Kirk Gibson won the 1988 MVP by 36 votes over Darryl Strawberry. Both of their teams finished in first place in their respective divisions. Gibson had 26 home runs, 76 RBIs and a .860 OPS. Not exactly spectacular numbers. Strawberry had 39 home runs, 101 RBIs and a .911 OPS.
What hurt Strawberry was that he had to split the vote with teammate Kevin McReynolds, who finished third and had four first-place votes. Still, Gibson’s numbers would rank among the worst for an MVP. The unfairness of the result might have been overlooked because by the time the voting was announced, Gibson was a World Series hero by virtue of his legendary Game 1 home run off Oakland's Dennis Eckersley.
And if anyone wishes to discuss the following, feel free. National baseball writer Joe Sheehan was a guest on the David Todd Show yesterday on 970 ESPN and lambasted the selection of the Pirates‘ Josh Harrison to the All-Star team.
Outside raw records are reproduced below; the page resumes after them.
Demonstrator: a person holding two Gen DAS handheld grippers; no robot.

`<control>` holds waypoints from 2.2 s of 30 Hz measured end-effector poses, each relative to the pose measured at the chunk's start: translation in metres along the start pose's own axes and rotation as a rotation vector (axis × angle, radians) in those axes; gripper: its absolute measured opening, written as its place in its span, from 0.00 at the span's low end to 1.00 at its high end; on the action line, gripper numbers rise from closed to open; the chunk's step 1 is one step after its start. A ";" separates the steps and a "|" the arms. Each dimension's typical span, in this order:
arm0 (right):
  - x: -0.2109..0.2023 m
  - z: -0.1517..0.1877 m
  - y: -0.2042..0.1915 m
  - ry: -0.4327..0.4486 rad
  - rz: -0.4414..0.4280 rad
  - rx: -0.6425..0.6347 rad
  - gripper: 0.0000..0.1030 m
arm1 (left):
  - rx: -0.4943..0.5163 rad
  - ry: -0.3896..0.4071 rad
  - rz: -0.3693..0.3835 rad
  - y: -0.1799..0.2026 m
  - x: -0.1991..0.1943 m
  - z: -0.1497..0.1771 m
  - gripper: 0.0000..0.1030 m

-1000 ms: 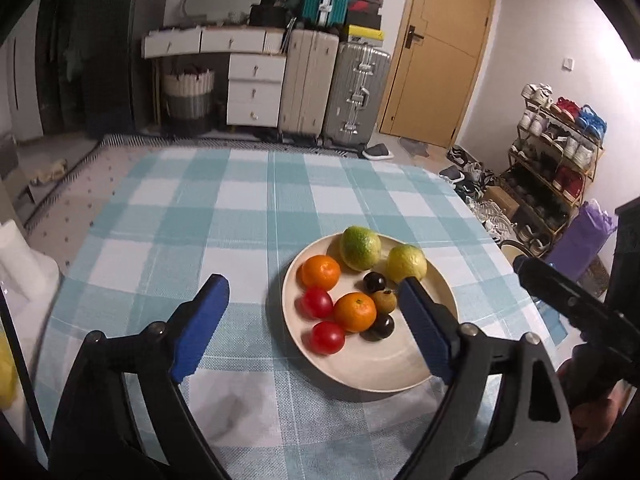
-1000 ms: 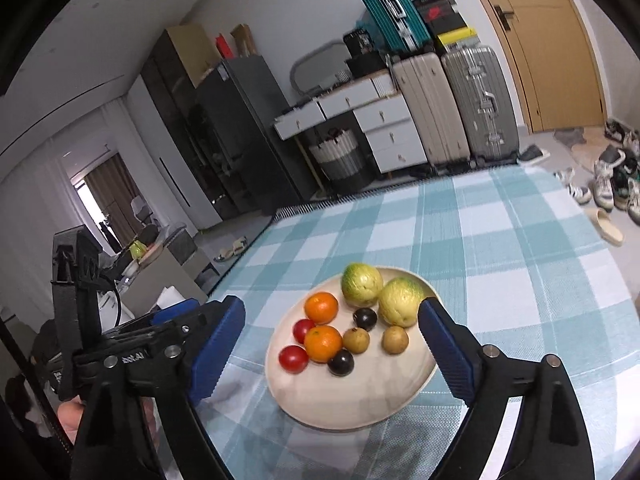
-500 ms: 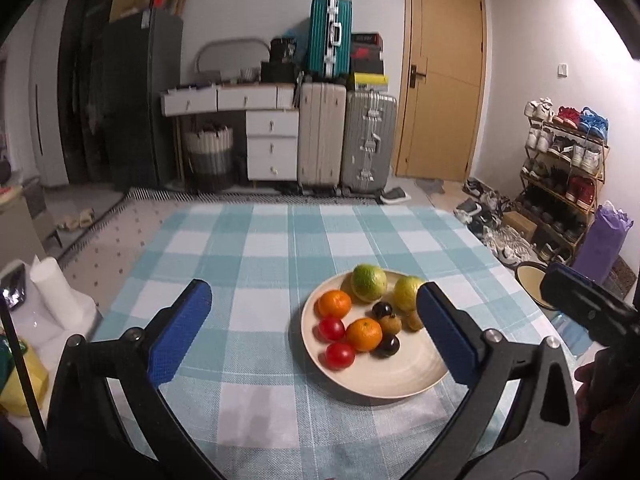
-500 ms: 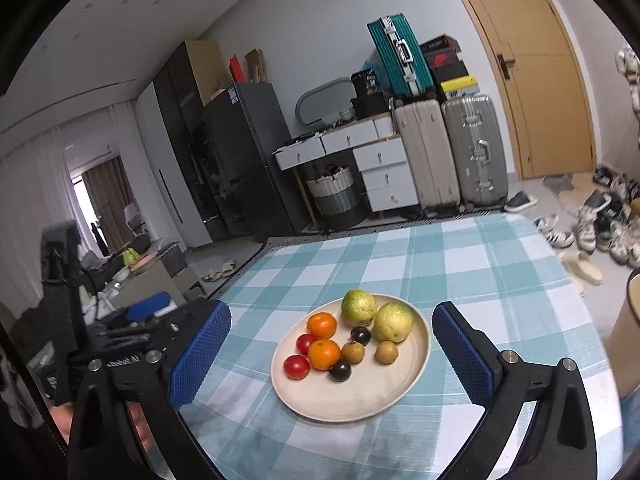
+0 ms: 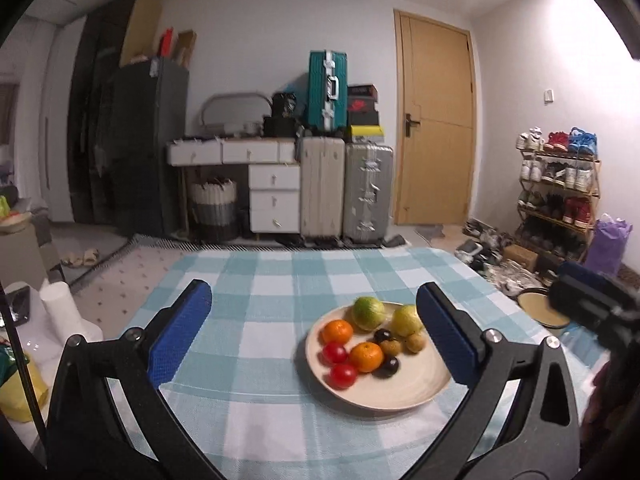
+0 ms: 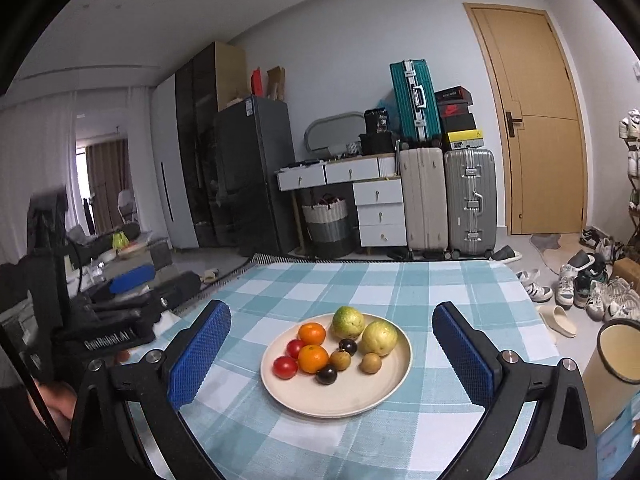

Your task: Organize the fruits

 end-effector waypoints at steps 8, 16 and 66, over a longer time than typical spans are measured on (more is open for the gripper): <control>-0.008 0.014 -0.006 0.040 0.081 -0.078 1.00 | 0.016 0.062 -0.019 -0.008 -0.006 0.017 0.99; -0.005 0.044 -0.006 0.047 0.125 -0.139 1.00 | 0.050 0.075 -0.077 -0.021 0.005 0.042 0.99; 0.028 0.064 0.016 -0.084 0.186 -0.108 1.00 | -0.003 -0.043 -0.093 -0.040 0.044 0.071 0.99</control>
Point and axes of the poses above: each gripper's, at about its wrist camera, not at the fingertips, and x roughly the way its jaws point, y to its right, z to its underside, the point moved 7 cm from there along x, roughly the way its jaws point, and after that the axes turned 9 degrees about -x, right-handed, at the moved point
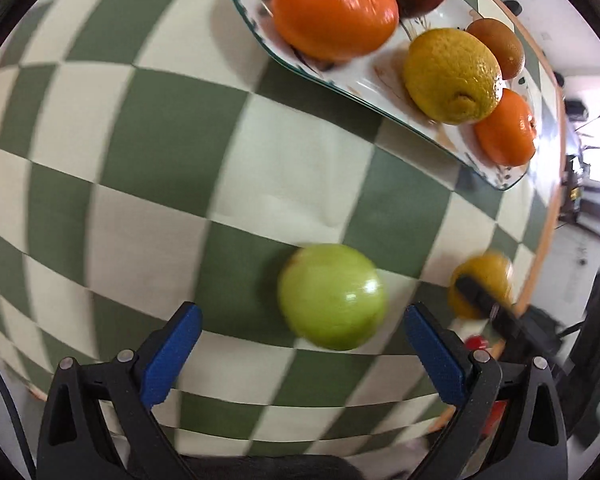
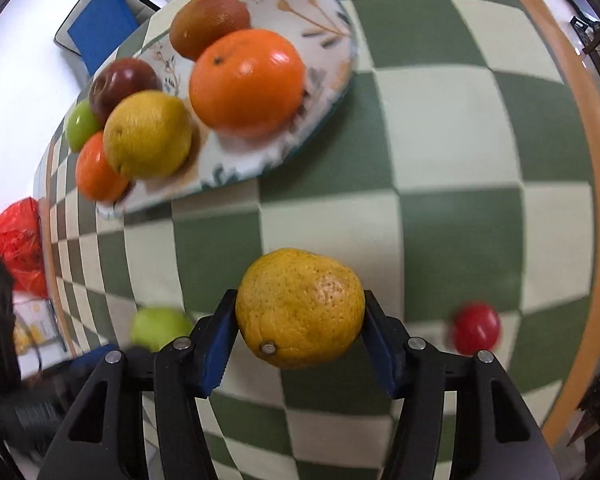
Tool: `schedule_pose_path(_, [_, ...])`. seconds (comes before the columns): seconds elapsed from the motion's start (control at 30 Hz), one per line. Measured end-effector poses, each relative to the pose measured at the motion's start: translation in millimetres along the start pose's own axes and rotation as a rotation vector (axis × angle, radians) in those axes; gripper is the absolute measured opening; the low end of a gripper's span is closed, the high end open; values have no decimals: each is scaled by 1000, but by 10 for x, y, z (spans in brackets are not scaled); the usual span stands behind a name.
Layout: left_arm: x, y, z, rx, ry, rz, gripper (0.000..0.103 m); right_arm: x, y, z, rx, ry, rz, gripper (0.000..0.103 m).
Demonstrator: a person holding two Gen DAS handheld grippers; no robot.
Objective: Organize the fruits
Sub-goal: 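Grasp the green apple with the left tool while the right tool grasps the yellow citrus, then carry the green apple and yellow citrus onto the plate and release both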
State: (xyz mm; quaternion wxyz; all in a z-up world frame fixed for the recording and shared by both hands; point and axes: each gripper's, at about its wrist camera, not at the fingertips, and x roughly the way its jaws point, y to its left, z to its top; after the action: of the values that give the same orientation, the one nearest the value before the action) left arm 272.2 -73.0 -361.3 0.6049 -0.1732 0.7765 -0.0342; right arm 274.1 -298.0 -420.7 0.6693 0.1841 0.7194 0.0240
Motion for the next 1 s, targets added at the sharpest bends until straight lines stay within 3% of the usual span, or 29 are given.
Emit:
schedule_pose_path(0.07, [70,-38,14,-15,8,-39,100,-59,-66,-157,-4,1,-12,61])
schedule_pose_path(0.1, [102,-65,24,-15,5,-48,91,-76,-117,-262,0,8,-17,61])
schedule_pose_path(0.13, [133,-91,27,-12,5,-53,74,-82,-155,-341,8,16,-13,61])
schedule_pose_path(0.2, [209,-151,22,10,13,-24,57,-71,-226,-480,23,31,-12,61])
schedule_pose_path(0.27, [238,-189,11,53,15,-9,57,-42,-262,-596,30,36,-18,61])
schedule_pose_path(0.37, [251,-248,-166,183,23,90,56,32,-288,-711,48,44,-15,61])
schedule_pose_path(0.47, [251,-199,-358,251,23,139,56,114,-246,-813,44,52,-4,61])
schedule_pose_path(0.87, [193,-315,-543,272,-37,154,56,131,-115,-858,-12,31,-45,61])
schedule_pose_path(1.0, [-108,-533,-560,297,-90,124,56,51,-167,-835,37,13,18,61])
He said there were numerous players more deserving -- and there were.
Sheehan’s thinking, and I agree, is that a fringe player enjoying a brief run of success does not belong on the team.
Here’s Harrison’s season in three parts:
March 31 through May 2: 24 ABs -- .208/.240/.375 -- .615
May 3 through June 17: 136 ABs -- .333/.377/.515 -- .891
June 18 through July 13: 89 ABs -- .258/.290/.371 -- .661
Feel free to discuss and don’t forget the questions.